Still, remote learning isn’t the classroom, and we can’t continue to treat it like one. There’s something very different about an in-person lecture and a virtual one: students find it much harder to interject, and engaging conversation happens far less often. Instead of putting unrealistic pressure on students to engage behind a screen, we could split the class into parts: some time for students to interact with the material, and some time for note-taking. 

Remote learning also provides a unique opportunity for each student to go at their own pace. Teachers of discussion-based classes, like English, can upload PDFs of readings with questions to point students in the right direction, and math or science teachers could post pre-recorded lessons for students to dissect as they need to. The same could be done for Google Slide presentations and supplemental readings.

Another problem that permeates online learning is a general lack of trust. Forcing students to keep their camera on is counterproductive to your presentation: more cameras equal more lag time for both teachers and students.
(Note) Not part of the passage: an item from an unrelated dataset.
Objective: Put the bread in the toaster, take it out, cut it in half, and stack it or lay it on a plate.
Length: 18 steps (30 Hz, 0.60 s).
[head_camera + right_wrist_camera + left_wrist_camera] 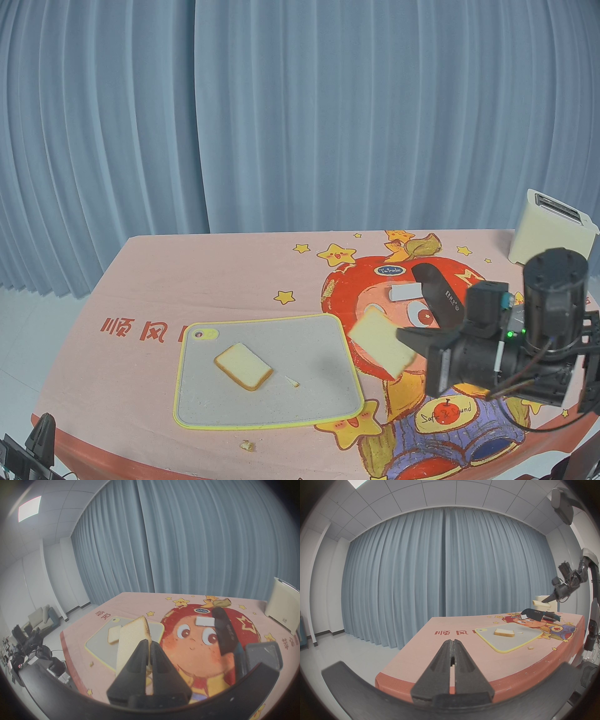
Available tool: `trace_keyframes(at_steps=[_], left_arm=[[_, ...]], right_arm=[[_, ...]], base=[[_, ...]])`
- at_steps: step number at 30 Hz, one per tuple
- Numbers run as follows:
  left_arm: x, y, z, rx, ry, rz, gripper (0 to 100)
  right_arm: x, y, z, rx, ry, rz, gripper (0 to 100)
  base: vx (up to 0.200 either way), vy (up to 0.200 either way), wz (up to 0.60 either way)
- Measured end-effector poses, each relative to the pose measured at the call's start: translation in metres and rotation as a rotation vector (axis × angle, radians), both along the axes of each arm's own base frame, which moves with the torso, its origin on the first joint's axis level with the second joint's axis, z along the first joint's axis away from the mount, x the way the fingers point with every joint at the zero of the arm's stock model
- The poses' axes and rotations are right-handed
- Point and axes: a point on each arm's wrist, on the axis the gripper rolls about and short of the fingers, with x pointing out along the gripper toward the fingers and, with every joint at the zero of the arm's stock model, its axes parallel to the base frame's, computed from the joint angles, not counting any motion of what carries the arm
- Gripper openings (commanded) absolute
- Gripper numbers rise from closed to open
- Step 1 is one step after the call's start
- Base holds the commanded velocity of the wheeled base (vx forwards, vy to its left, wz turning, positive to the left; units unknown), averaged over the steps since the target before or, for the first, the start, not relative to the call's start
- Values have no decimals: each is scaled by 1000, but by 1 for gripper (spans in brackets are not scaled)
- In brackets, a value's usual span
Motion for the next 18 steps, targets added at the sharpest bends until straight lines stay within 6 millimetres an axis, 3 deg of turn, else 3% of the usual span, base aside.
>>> trace_keyframes(at_steps=[10,18], left_arm=[[0,0,0,0,0,0,0],[0,0,0,-1,0,0,0]], right_arm=[[-49,-74,-2,103,-7,15,0],[-62,-95,4,160,-60,0,0]], base=[[0,0,0],[0,0,0]])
Besides, everybody’s home situation is different, and some choosing to keep their cameras off might be far less distracting for the whole class. 

It’s also insulting to students who have kept up. The suspicion that succeeding students aren’t paying attention is far more indicative of the value of your lecture than their willingness to learn. If a student is acing your class and has done the work, is there any reason for you to believe that they aren’t paying attention in class? And if they aren’t paying attention during your lectures and still getting an A, then what are you really teaching? 

Lastly, many students are having trouble navigating the attendance policy. Some teachers require a Google Form to be filled out before class, while some assign exit slips. Some make roll calls at the beginning of class, and for some, the policy just isn’t clear. Students are marked unverified after spending an hour in class! If attendance was consistent, students could worry about schoolwork and not technicalities. 

For e-learning to be effective, educators must work to meet their students halfway in unfamiliar territory. Every aspect of our lives changed drastically in March, and like most everything, the format for education is completely flipped.

As for the stress that comes with it? I can barely tell the difference.